(DATASET EXCERPT)

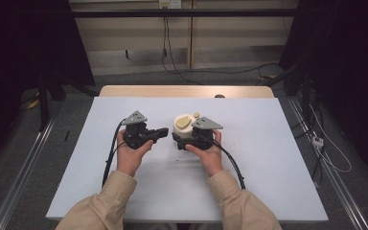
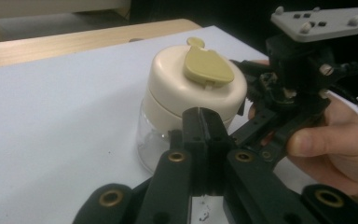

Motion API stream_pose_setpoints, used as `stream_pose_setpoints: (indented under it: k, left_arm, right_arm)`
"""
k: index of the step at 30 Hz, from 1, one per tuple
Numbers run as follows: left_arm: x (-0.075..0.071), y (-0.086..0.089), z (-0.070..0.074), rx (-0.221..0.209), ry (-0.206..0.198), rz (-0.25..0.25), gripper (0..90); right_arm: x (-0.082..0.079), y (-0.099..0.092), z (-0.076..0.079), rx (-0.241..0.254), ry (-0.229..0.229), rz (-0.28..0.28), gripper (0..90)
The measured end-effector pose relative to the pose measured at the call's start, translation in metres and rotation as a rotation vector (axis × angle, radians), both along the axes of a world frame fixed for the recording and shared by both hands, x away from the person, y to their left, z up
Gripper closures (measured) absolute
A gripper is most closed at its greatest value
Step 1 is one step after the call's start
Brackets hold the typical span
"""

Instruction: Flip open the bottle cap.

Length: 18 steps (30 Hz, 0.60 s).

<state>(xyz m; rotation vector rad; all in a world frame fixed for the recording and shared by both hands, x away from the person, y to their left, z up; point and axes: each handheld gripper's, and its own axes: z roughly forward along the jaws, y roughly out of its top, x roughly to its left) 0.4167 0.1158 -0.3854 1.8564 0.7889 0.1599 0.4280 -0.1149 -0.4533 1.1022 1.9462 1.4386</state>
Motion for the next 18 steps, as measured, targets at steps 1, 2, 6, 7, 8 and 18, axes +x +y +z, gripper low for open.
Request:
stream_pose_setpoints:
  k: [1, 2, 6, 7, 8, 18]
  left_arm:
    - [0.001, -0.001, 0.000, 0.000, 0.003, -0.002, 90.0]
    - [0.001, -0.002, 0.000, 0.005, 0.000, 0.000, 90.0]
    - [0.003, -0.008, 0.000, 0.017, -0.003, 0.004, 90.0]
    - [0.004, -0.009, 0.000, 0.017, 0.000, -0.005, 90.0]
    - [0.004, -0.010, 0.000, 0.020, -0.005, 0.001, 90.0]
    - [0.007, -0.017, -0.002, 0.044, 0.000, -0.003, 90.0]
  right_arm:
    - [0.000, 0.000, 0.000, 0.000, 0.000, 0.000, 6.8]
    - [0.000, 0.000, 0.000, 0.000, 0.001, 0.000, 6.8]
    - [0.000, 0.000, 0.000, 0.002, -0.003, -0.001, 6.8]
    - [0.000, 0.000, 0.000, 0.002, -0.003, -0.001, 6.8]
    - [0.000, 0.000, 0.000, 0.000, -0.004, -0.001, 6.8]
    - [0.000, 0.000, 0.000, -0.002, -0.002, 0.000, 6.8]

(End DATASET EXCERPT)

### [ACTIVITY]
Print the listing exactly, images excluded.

### [RESULT OF THE TASK]
Motion API stream_pose_setpoints, used as `stream_pose_setpoints: (indented under it: k, left_arm, right_arm)`
"""
k: index of the step at 30 Hz, from 1, one per tuple
Numbers run as follows: left_arm: x (-0.075..0.071), y (-0.086..0.089), z (-0.070..0.074), rx (-0.221..0.209), ry (-0.206..0.198), rz (-0.25..0.25), gripper (0..90); right_arm: x (-0.082..0.079), y (-0.099..0.092), z (-0.076..0.079), rx (-0.241..0.254), ry (-0.229..0.229), rz (-0.28..0.28), gripper (0..90)
The measured end-effector pose relative to the pose measured at the call's start, translation in metres and rotation as a rotation vector (axis × angle, radians), both along the axes of a world frame fixed for the recording and shared by both hands, x away from the person, y to their left, z up
Gripper closures (measured) absolute
A gripper is most closed at its greatest value
Step 1 is one step after the call's start
Brackets hold the typical span
"""

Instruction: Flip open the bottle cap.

Length: 18 steps (30 Hz, 0.60 s).

<state>(xyz m; rotation vector rad; all in a world frame fixed for the recording and shared by both hands, x away from the person, y to their left, z up; point and axes: each handheld gripper's, and its own axes: z roughly forward along the jaws, y roughly out of its top, x roughly to its left) 0.4167 0.1158 -0.3854 1.8564 0.7889 0.1599 0.4280 -0.1149 -0.4533 1.1022 1.9462 1.4386</state>
Motion for the next 18 steps, as measured, targets at steps 1, 2, 6, 7, 8 and 18, axes +x +y +z, gripper low for open.
Request:
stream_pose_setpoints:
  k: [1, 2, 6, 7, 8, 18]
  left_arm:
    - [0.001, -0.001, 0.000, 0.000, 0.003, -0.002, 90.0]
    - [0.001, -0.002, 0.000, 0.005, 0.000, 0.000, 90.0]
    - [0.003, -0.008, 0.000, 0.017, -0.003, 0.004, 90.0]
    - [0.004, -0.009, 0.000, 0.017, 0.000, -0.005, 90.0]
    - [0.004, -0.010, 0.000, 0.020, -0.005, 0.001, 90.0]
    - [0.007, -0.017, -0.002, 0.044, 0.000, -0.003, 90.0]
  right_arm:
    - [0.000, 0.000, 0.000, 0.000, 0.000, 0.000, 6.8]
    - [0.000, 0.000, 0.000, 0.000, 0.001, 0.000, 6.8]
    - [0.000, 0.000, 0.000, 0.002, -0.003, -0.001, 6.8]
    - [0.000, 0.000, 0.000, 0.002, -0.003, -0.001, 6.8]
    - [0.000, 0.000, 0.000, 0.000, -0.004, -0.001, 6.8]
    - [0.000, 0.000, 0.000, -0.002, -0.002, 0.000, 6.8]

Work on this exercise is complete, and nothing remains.